Melinnô ou Mélinna est une poétesse grecque du 1er siècle dont il ne nous reste que ce texte. Admirez sa volonté d’embrasser avec amplitude et fluidité ce que Rome suscite. Admirez sa faculté de célébrer en toute esthétique l’hégémonie de Rome. Au 1er siècle, donc, au moment où les fondations de l’Empire, sous Auguste, s’imposent. Au moment, aussi, où la placidité conquérante des Romains envahit tout le bassin méditerranéen.
ODE A ROME
Je te salue, Rome, fille d’Arès, au Diadème d’or, maîtresse de
vaillance, qui habites le sanctuaire sacré d’un Olympe sur terre,
infrangible toujours.
A toi seule l’antique Moire a donné le talisman royal de victoire
pour un empire indestructible. Ainsi tu as la force et la domi-
nation, et tu commandes.
Sous le joug de tes fortes attaches, les poitrines de la terre et de
la mer blanchissante d’écume sont étreintes. Et toi, sans que glisse
ta main, tu tiens la barre pour les villes des peuples.

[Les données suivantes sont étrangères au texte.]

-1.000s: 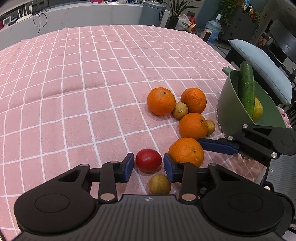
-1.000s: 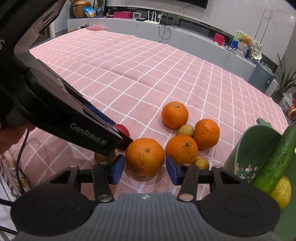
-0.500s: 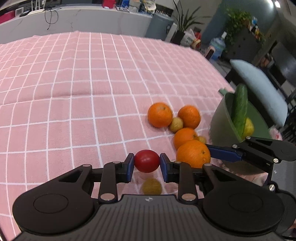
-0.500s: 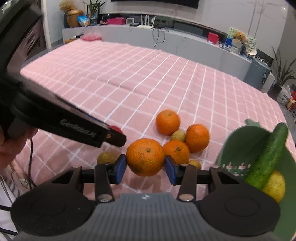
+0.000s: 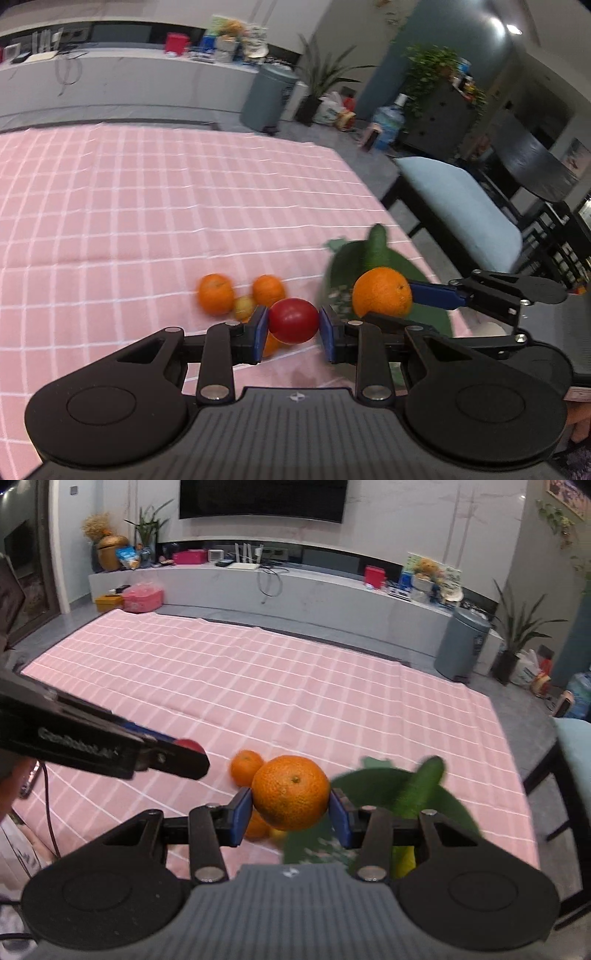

L’énergie qui tout renverse, le temps immense, qui transforme
la vie au prix de maints changements, pour toi seule ne laisse
pas tourner le vent qui emplit les voiles du pouvoir.
Oui, toi seule au monde, tu enfantes les guerriers les plus puis-
sants, hardis au combat par la lance : comme de Déméter la
récolte aux épis féconds, ainsi tu rassembles ta moisson de héros.
Vingt siècle plus tard, voici ce que j’écris sur la Ville, à la suite de Melinnô que je salue.
Le courant du Tibre, c’est le sang des Romains. Ici, de la plaine insalubre est né le pragmatisme universel dont les formes, dont la matérialité - routes, ponts, aqueducs, temples, amphithéâtres, péristyles … - est encore et toujours visible. La victoire irrigue génétiquement les veines romaines, le blé est sans cesse ravitaillé, il emprunte la modernité des routes, sous l’oeil implacable du préfet, tandis que plus loin, l’organisation des légions, leur professionnalisme repousse les indésirants. Ou annexent, avant d’écrire le droit. Naissance de la conquête juste.
L’étendard SPQR flotte sur l’espace, le temps, lui, s’étirant au rythme des conquêtes, des mutations, des superstitions.
Par Jupiter …
Par Mercure …
Les entrailles du poulet sont soumises à lecture, au regard du devin ou de l’oracle, alors que le plus habile des gladiateurs provoque le dressement du pouce.
Le dressement du pouce impérial.
Loin du fleuve, le tigre parade, oui, il impose la robe striée de son squelette, le « jaune et le noir » , dominé par d’inoxydables dents de sabre.
Les cheveux tressés, là, ornent le front de la patricienne, la garde prétorienne, elle, veillant au princeps.
Les lois évoluent, les mœurs, aussi, le meilleur de l’Orient est absorbé.
Jouer aux dés dans les jardins, se rendre aux thermes, apprendre le grec …
Célébrer les fêtes du calendrier dont celle, unique, qui abolit puis inverse les rôles de maître et d’esclave …
Nommer des femmes exemptes de tout reproche, des femmes parfaites, pures … les vestales …
Vivre l’amitié sous le soleil d’airain de Rome …
Seule demeure immuable, dans cette odyssée, la devise … SPQR.